---------- Task data ----------

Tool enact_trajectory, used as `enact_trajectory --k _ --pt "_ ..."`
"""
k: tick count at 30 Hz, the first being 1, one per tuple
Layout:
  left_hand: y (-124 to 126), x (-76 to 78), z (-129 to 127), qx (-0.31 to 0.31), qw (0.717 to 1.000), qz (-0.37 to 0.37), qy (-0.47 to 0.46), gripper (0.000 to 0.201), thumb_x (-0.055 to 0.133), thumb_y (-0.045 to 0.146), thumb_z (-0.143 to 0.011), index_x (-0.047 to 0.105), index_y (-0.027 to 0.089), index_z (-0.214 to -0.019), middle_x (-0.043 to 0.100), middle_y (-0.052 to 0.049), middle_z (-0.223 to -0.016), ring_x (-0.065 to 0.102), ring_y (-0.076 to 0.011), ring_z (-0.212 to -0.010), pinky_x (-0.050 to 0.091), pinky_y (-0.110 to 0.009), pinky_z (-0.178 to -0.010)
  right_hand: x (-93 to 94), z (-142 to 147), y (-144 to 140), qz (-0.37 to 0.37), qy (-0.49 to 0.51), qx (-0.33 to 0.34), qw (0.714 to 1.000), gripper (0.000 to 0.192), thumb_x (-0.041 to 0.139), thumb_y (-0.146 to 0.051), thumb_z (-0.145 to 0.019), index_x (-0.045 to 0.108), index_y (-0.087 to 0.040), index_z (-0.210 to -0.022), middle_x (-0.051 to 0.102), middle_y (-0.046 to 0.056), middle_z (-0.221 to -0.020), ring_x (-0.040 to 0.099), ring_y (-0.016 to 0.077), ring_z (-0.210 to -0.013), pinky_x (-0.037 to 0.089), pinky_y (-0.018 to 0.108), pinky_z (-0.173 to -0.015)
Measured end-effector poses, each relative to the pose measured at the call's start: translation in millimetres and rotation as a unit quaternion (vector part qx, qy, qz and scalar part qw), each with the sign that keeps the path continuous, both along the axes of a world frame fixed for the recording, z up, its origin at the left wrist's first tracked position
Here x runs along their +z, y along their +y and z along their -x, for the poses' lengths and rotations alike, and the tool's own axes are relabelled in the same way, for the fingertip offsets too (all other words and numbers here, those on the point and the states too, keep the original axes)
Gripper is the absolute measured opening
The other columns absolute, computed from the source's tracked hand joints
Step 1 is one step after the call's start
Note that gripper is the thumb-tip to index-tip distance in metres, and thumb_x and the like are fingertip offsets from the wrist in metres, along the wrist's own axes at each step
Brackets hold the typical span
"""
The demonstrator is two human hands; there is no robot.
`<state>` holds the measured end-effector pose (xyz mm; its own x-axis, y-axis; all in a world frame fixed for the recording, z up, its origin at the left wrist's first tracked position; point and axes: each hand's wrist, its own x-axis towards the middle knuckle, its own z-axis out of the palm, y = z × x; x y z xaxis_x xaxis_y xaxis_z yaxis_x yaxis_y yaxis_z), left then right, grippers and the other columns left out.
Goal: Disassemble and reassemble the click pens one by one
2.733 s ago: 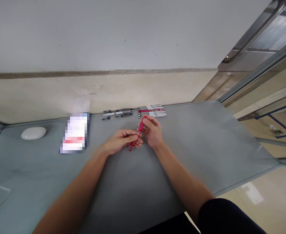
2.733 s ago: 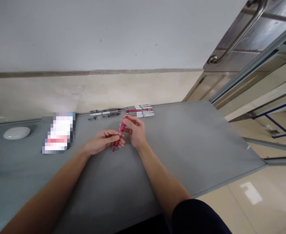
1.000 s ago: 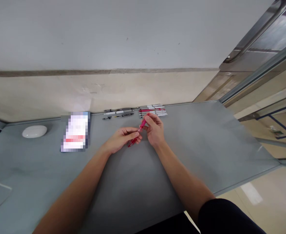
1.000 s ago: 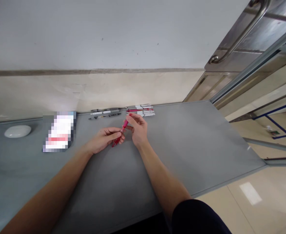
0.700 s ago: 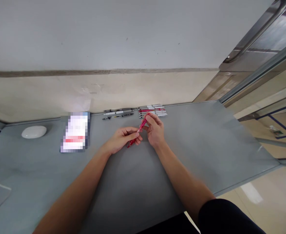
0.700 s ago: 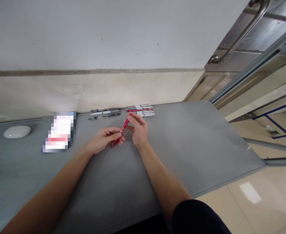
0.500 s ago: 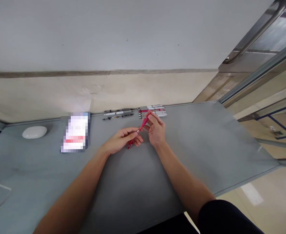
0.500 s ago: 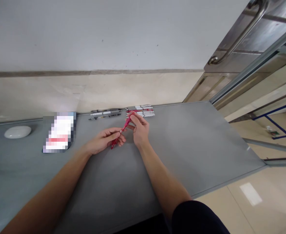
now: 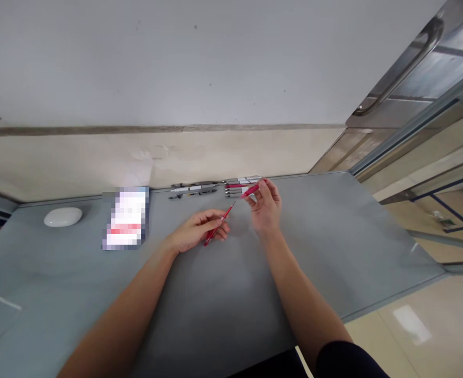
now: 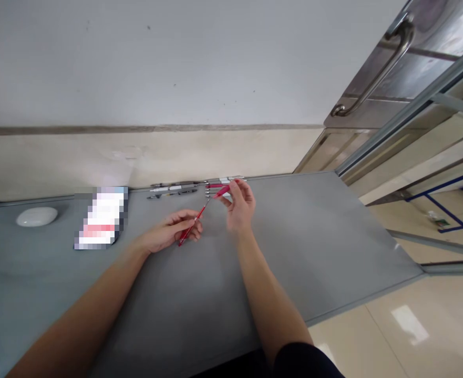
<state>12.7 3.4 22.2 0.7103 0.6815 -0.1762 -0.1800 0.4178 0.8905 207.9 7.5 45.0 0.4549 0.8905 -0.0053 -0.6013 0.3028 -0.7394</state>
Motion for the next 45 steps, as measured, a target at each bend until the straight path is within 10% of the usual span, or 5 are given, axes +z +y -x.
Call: enact_trajectory --k 10,23,29,35,45 --pt "5 -1.3 6 0.082 0.996 0.016 -0.034 0.024 0.075 0.026 -0.084 0.066 0.018 -0.104 0.076 -0.008 -0.092 0.072 -0.0166 -0.077 0.056 -0.03 -0.075 -9.6 -3 5 0.003 -0.297 0.024 0.954 0.021 0.079 -0.04 -0.073 0.071 -0.025 -0.086 0.072 -0.001 -0.086 0.071 0.0156 -0.079 0.062 0.03 -0.069" --pt "12 2.1 13 0.158 0.987 0.01 -0.034 0.026 0.076 0.027 -0.083 0.068 0.018 -0.105 0.076 -0.006 -0.092 0.071 -0.0145 -0.073 0.057 -0.027 -0.072 -38.1 -7 32 -0.226 -0.79 -0.023 0.57 0.021 0.055 -0.022 -0.095 0.074 -0.029 -0.102 0.078 -0.002 -0.106 0.074 0.0117 -0.088 0.056 0.022 -0.076" --pt "12 0.7 13 0.153 0.988 0.012 -0.026 0.026 0.075 0.027 -0.084 0.067 0.018 -0.107 0.075 -0.007 -0.093 0.071 -0.0146 -0.074 0.056 -0.027 -0.073 -35.8 -14 37 -0.277 -0.838 0.003 0.469 0.025 0.053 -0.015 -0.093 0.073 -0.027 -0.102 0.076 -0.001 -0.11 0.072 0.014 -0.094 0.053 0.025 -0.077" --pt "14 -1.3 12 0.142 0.989 0.003 -0.039 0.024 0.074 0.026 -0.085 0.068 0.018 -0.107 0.075 -0.007 -0.094 0.071 -0.0147 -0.075 0.056 -0.028 -0.074 -29.6 -14 38 -0.262 -0.852 0.047 0.452 0.019 0.056 -0.025 -0.093 0.074 -0.025 -0.099 0.076 0.002 -0.108 0.069 0.0164 -0.092 0.05 0.027 -0.076" --pt "13 -2.9 12 0.151 0.988 -0.007 -0.033 0.024 0.074 0.025 -0.084 0.068 0.018 -0.106 0.075 -0.006 -0.094 0.07 -0.0147 -0.075 0.056 -0.029 -0.074 -23.8 -11 33 -0.208 -0.813 0.09 0.537 0.015 0.06 -0.026 -0.088 0.076 -0.027 -0.089 0.077 0.003 -0.102 0.071 0.0188 -0.096 0.053 0.03 -0.081"
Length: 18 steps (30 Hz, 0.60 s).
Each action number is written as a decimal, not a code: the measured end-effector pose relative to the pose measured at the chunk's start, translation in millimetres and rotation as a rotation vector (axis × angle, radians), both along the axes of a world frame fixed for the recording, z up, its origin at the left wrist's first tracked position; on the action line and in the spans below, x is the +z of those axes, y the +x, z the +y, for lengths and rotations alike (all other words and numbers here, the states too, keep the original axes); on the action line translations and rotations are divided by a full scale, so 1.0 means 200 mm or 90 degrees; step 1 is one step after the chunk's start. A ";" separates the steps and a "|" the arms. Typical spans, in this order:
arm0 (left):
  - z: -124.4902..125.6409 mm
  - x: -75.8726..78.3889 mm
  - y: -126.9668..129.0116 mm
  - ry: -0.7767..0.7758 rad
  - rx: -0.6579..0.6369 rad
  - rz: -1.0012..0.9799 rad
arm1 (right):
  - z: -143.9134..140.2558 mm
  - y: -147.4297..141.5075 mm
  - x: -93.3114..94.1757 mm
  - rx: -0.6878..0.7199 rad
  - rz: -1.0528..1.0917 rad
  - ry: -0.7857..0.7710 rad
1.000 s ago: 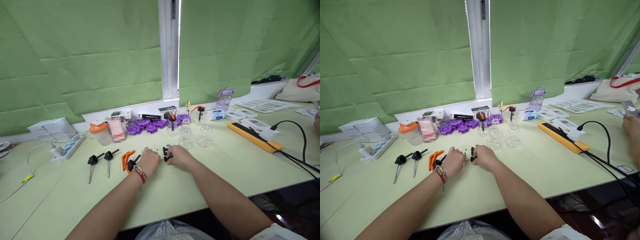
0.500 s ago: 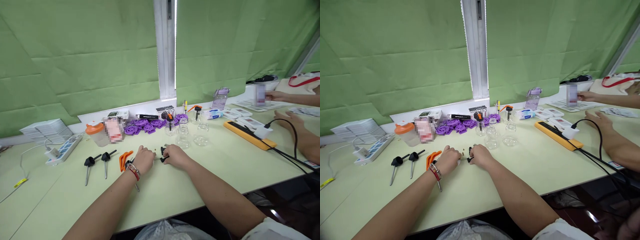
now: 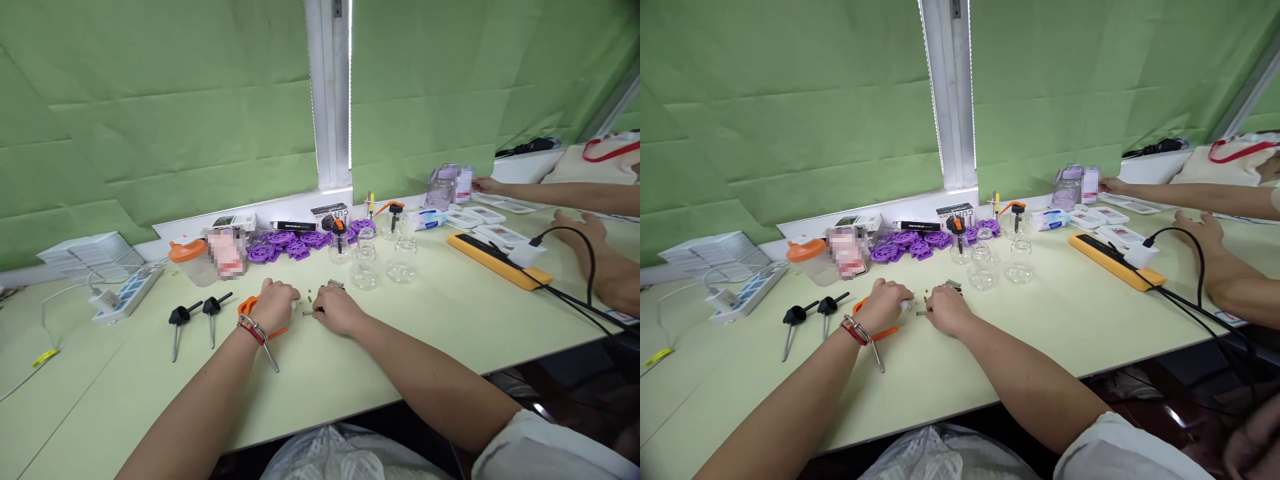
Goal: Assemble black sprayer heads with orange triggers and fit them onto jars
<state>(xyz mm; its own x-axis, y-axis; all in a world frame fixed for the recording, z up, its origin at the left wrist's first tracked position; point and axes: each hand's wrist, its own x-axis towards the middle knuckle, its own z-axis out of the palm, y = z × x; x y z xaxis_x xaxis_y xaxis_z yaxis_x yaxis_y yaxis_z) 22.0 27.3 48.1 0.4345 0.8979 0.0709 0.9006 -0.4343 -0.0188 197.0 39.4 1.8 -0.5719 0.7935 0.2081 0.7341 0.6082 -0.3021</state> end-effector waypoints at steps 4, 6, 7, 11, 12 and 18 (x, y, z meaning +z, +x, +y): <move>-0.01 0.04 -0.05 0.012 0.033 -0.035 | 0.00 0.01 0.00 -0.003 0.001 -0.010; -0.02 0.04 -0.05 0.001 0.023 -0.031 | 0.00 0.01 0.00 -0.004 0.010 -0.014; -0.03 0.03 -0.04 -0.003 0.013 -0.027 | -0.01 0.01 0.00 -0.003 0.016 -0.014; -0.04 0.00 -0.02 0.003 -0.012 -0.010 | -0.01 0.01 -0.01 -0.008 0.056 -0.016; -0.04 -0.01 -0.01 0.007 -0.011 -0.008 | 0.00 0.01 -0.01 -0.013 0.067 -0.019; -0.05 0.00 0.01 -0.004 -0.004 -0.016 | 0.08 0.10 0.03 -0.138 0.114 -0.071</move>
<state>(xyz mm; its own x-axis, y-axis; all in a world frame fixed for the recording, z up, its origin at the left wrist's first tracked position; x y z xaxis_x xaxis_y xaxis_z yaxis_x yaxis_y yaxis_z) 23.1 17.8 48.2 0.4378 0.8958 0.0759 0.8982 -0.4395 0.0066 217.5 55.5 8.5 -0.3486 0.9167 0.1951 0.7724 0.3989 -0.4942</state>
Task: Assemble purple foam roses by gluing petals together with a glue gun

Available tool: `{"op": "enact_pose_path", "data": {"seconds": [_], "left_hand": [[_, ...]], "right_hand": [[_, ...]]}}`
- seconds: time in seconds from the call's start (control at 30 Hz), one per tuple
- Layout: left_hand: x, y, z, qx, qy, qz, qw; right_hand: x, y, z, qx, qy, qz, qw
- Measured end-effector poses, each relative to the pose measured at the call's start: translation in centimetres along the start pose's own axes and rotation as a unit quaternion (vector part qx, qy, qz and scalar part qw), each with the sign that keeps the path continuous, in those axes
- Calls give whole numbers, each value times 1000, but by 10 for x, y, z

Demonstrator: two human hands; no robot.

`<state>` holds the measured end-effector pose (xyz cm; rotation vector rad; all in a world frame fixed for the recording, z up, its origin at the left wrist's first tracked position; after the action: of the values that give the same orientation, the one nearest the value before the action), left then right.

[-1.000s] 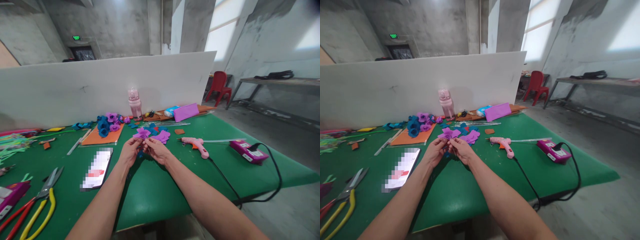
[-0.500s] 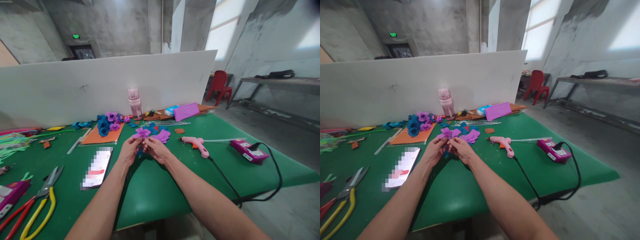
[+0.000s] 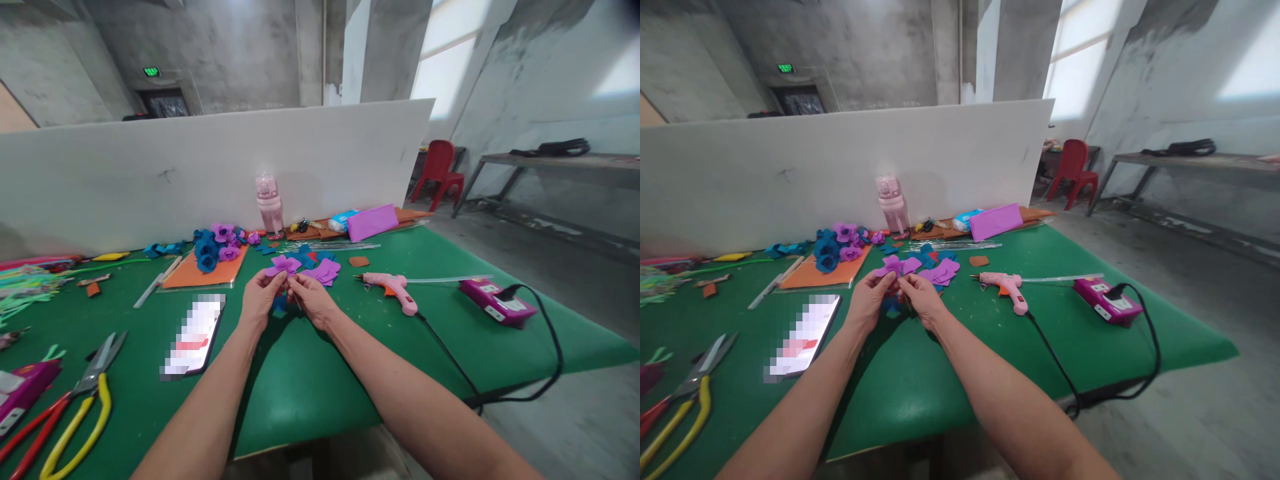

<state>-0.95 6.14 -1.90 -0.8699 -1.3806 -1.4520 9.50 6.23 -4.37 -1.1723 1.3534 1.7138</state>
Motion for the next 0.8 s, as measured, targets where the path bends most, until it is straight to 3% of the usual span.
{"op": "enact_pose_path", "data": {"seconds": [0.33, 0.53, 0.8], "left_hand": [[1, 0, 2, -16, 4, 42, 999], [-1, 3, 1, -37, -7, 33, 999], [-5, 1, 0, -22, -29, 21, 999]], "right_hand": [[-7, 0, -4, 18, 44, 91, 995], [-8, 2, -3, 17, 8, 54, 998], [-7, 1, -2, 7, -36, -40, 999]]}}
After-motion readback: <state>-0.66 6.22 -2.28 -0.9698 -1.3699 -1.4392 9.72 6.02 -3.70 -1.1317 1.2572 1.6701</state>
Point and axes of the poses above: each hand's wrist, its own z-axis towards the middle knuckle, its own y-axis out of the palm, x = y × z, the point moved 6 cm from there along z, towards the middle knuckle, and after that the axes turned 9 degrees about -z, right-handed, at the moved point
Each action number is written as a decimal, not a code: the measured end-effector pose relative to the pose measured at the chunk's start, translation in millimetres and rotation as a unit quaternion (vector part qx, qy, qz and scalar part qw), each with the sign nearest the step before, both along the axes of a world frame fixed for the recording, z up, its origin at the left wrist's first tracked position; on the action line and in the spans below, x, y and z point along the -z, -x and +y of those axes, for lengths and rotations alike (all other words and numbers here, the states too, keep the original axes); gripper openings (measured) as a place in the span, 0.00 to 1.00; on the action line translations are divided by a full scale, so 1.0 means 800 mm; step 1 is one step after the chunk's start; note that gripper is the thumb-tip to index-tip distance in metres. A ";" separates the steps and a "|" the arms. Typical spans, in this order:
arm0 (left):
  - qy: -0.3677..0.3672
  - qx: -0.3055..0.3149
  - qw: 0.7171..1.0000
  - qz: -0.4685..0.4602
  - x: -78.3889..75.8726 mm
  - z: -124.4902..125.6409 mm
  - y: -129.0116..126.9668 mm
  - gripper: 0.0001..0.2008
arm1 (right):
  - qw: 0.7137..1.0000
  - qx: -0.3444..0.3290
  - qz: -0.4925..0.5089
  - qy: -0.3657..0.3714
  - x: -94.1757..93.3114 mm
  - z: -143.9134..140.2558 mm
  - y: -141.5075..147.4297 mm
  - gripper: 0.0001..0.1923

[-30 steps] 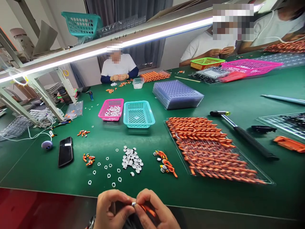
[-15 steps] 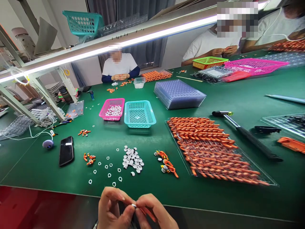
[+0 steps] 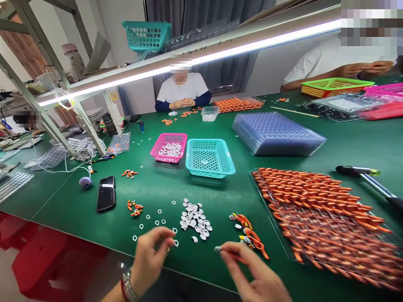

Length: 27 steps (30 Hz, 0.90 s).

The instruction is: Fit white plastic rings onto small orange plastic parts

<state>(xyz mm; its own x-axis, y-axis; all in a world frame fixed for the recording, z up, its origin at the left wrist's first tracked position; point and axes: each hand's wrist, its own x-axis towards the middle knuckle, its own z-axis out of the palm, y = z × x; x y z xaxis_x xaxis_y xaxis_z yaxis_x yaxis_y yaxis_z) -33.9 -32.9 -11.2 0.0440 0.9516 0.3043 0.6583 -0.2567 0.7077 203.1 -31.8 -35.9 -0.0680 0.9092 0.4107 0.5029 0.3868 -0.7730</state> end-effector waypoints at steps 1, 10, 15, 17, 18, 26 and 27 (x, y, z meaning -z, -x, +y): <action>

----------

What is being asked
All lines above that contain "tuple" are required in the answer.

Task output
k: tick count at 30 Hz, the first being 1, one per tuple
- seconds: time in seconds from the call's start (control at 30 Hz), one per tuple

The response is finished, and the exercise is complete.